Ask for Herb: He can help you make successful cold calls

Jim Kendall

By Jim Kendall
Small business
Posted Monday, May 02, 2005

If you can count to 14, you can master cold-call selling. Just remember to ask for Herb.

The trouble is that most of us have never heard of Herb, and we don’t like to get on the phone and make sales calls anyway.

“You have to,” explains Stacia Skinner, president of Creative Training Solutions Ltd., Arlington Heights, a DEI Management Group franchise. “You have to pick up the phone and look for new business.”

Skinner practices what she preaches. She’s been successfully making cold calls on behalf of DEI, a sales training company, in the Chicago area since 1996 — and on behalf of her own company since 2003, when DEI began franchising. That makes her approach worth checking out.

To start, admit that you have to sell.

“No one really needs your company,” Skinner says. “Otherwise, they’d be calling you.”

Make your first appointment with yourself.

“Put looking for business on your day planner,” Skinner says. Vary the schedule, but “get making calls on your calendar everyday.”

Keep calling.

“Selling is activity driven,” Skinner says. “To get one appointment, you’ll have to get 14 ‘no’s.”

That’s OK.

“Look at ‘no’ as a positive. This is interruptive marketing,” Skinner says. “The initial response is going to be negative 99 percent of the time.”

But, in Skinner’s plan, if you make enough calls, you’ll get the “yes” you want.

You’ll hear fewer “no’s” if you ask for Herb — the Highest Executive Responsible for Buying. That might be the president. It could be the vice president of sales.

“Find the person who makes the decision,” Skinner says.

How do you do that? Start at the top.

“I’d like to speak to your CEO,” is the way Skinner begins. “Would you put me through, please?”

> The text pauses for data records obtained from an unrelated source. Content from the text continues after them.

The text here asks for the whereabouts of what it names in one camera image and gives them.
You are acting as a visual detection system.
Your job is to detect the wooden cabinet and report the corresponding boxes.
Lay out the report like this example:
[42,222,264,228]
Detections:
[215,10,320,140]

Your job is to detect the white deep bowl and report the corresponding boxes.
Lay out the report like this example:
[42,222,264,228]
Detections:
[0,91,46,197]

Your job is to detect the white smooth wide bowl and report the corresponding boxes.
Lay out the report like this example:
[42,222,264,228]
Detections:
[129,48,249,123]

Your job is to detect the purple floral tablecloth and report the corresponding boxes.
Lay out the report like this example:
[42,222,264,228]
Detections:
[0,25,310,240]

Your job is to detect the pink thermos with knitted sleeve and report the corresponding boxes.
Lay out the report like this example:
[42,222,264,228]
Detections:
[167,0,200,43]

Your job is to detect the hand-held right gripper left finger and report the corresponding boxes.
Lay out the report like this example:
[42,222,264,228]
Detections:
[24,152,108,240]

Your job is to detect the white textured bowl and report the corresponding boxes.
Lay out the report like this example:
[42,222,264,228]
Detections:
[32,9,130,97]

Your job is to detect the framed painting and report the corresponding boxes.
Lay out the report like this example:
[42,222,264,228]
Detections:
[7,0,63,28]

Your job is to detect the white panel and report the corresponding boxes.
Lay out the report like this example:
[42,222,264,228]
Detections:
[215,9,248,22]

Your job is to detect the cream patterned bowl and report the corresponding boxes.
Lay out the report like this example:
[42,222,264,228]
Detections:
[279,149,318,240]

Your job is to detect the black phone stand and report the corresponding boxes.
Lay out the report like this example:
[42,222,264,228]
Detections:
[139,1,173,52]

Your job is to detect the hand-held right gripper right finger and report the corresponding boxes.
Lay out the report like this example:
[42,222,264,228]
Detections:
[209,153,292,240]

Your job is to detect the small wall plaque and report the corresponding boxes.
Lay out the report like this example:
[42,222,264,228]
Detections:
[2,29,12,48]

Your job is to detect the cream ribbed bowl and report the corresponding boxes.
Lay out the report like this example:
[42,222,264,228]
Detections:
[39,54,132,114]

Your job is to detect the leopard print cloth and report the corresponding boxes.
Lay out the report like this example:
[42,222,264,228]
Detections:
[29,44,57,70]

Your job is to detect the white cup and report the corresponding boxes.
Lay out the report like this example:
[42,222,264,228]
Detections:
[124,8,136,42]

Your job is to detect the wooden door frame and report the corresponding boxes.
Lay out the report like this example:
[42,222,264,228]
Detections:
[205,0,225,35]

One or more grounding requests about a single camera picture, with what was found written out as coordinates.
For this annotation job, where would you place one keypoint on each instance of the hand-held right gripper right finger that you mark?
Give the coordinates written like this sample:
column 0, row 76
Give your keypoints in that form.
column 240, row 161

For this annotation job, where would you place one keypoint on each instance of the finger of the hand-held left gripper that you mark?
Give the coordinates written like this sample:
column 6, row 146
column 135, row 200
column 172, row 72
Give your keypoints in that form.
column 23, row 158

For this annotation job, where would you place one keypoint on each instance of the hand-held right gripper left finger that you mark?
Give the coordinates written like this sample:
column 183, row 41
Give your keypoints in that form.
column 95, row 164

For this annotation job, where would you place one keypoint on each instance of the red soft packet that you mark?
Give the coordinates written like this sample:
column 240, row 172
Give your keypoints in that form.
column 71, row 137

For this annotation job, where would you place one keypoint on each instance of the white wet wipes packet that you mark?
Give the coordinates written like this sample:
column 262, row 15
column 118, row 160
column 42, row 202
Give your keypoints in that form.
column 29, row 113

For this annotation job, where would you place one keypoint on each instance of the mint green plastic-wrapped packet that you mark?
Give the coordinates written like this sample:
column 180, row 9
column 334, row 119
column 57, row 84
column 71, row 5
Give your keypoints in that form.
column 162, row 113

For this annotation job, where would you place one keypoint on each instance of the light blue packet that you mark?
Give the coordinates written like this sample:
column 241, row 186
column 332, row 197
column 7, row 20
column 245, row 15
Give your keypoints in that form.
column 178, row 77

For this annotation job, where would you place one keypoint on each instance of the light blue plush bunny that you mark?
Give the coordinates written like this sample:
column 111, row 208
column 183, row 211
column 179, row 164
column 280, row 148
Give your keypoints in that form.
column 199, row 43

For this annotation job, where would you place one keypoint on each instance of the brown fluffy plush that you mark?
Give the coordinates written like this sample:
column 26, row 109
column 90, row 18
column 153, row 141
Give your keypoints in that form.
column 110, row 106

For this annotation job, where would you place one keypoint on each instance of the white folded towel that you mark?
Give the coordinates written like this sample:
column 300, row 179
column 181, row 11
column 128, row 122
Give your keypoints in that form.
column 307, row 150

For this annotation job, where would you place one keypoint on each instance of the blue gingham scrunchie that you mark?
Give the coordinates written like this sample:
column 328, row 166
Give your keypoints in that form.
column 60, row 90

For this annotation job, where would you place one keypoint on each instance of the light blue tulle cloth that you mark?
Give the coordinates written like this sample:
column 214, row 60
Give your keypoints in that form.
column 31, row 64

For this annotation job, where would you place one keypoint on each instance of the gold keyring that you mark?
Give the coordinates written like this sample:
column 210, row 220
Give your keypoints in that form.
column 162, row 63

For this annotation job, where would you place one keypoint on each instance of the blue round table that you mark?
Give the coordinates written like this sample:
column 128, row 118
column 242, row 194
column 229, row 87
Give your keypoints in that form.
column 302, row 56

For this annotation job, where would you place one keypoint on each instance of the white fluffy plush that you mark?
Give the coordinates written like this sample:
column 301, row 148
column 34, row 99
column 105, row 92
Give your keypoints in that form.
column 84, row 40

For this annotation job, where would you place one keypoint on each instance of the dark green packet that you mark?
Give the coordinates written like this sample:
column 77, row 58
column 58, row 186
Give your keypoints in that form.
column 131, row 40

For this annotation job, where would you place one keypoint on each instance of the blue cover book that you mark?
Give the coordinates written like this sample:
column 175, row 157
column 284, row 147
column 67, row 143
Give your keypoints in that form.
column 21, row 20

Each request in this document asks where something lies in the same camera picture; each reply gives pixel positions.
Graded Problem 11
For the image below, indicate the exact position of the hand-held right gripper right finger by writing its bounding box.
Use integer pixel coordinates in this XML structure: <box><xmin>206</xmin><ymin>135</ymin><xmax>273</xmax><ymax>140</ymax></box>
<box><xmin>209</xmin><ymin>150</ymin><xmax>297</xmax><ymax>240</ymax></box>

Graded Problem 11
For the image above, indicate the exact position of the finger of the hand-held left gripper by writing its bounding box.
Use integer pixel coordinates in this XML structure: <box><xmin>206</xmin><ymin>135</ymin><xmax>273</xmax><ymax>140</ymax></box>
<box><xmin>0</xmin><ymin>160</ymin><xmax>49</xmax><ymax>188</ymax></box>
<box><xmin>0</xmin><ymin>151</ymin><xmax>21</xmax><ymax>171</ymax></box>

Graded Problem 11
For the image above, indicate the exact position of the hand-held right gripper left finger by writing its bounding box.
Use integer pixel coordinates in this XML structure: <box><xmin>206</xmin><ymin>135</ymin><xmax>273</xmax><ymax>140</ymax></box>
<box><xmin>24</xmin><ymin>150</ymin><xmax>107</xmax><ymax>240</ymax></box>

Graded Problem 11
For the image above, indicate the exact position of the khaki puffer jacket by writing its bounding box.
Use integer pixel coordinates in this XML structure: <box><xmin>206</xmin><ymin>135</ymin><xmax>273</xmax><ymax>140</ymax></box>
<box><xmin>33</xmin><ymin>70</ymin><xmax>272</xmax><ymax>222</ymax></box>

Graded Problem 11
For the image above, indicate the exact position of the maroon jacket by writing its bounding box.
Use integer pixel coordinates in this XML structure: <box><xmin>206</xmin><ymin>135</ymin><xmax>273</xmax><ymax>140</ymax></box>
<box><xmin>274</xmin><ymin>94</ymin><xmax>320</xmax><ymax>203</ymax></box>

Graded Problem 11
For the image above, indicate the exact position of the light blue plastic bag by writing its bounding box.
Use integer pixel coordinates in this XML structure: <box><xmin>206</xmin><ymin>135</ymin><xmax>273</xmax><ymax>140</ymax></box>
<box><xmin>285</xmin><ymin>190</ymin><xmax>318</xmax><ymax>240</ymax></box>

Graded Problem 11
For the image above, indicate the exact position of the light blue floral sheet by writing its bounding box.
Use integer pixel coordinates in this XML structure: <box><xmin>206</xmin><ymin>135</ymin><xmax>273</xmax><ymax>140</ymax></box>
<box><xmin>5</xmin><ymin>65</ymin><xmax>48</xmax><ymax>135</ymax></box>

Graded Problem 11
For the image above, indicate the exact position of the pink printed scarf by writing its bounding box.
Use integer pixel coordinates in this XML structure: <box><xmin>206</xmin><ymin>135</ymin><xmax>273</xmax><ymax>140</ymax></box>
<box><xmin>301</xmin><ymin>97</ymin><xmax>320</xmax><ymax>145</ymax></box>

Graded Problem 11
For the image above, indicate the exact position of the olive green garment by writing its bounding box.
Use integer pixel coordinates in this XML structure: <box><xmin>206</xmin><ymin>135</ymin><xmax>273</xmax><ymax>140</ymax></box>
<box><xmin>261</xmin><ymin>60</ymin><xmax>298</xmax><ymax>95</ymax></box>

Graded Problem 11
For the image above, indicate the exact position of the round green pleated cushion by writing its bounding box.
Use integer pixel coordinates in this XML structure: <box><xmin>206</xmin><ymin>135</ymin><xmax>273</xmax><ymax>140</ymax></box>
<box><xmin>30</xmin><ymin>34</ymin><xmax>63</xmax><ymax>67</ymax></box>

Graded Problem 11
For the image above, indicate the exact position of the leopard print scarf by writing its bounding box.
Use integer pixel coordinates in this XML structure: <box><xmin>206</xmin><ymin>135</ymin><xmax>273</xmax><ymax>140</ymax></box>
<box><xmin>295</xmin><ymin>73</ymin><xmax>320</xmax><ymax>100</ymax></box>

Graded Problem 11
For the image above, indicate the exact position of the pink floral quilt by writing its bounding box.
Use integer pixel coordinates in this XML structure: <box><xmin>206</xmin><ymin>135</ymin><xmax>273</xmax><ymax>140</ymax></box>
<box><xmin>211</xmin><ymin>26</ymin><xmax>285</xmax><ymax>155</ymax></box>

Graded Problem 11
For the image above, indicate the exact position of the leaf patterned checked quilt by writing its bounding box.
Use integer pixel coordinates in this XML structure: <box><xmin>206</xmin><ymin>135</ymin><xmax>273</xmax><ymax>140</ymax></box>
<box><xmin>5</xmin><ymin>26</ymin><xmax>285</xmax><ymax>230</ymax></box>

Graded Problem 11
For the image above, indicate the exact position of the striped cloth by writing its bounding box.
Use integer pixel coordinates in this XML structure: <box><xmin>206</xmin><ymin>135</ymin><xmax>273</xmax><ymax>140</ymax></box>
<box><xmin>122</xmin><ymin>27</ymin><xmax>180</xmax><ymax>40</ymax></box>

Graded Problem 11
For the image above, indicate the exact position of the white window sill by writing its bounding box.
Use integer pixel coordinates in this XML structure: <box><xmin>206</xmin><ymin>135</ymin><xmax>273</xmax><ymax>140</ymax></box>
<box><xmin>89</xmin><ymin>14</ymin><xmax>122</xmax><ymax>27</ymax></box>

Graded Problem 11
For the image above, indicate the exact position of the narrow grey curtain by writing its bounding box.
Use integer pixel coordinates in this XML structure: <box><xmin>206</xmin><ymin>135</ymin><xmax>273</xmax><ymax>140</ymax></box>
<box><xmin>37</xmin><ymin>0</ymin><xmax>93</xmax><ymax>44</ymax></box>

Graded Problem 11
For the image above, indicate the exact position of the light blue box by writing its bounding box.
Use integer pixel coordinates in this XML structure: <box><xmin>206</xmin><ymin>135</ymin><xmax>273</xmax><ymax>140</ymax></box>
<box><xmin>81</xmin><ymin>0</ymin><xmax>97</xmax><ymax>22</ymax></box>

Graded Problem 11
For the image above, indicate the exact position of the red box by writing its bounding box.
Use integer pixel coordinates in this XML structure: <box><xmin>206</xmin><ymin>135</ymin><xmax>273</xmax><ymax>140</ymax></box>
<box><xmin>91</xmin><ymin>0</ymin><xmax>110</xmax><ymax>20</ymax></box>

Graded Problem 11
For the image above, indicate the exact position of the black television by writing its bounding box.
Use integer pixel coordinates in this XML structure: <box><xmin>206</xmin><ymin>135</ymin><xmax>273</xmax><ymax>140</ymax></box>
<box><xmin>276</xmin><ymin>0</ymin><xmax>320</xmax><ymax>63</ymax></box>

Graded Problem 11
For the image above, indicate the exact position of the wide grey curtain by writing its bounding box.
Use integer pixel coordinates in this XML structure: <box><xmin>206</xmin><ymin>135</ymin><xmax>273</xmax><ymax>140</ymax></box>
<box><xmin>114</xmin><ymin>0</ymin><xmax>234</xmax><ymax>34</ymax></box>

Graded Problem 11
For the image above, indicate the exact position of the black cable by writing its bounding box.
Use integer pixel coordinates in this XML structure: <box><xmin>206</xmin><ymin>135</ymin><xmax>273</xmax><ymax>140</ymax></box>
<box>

Skinner’s strategy is that it is better for your phone call to be bucked down from the top than to try and work your way up to Herb from below.

“Trickle down is easier than climbing up,” she says. Along the way, “Remember to keep your referral source (Herb) informed about how things are going.”

Know what you’re going to say when Herb answers. Be ready with something akin to the 15-second elevator speech networkers talk about — who you are, what you do.

“I don’t sell,” Skinner says. “I ask for an appointment. ‘I’d like to come and see you, to talk about how I can help you do what you do better. How’s Tuesday at 2 o’clock?’ "

Skinner is always specific about the time for an appointment — assuming, as part of her strategy, that the answer will be “yes.”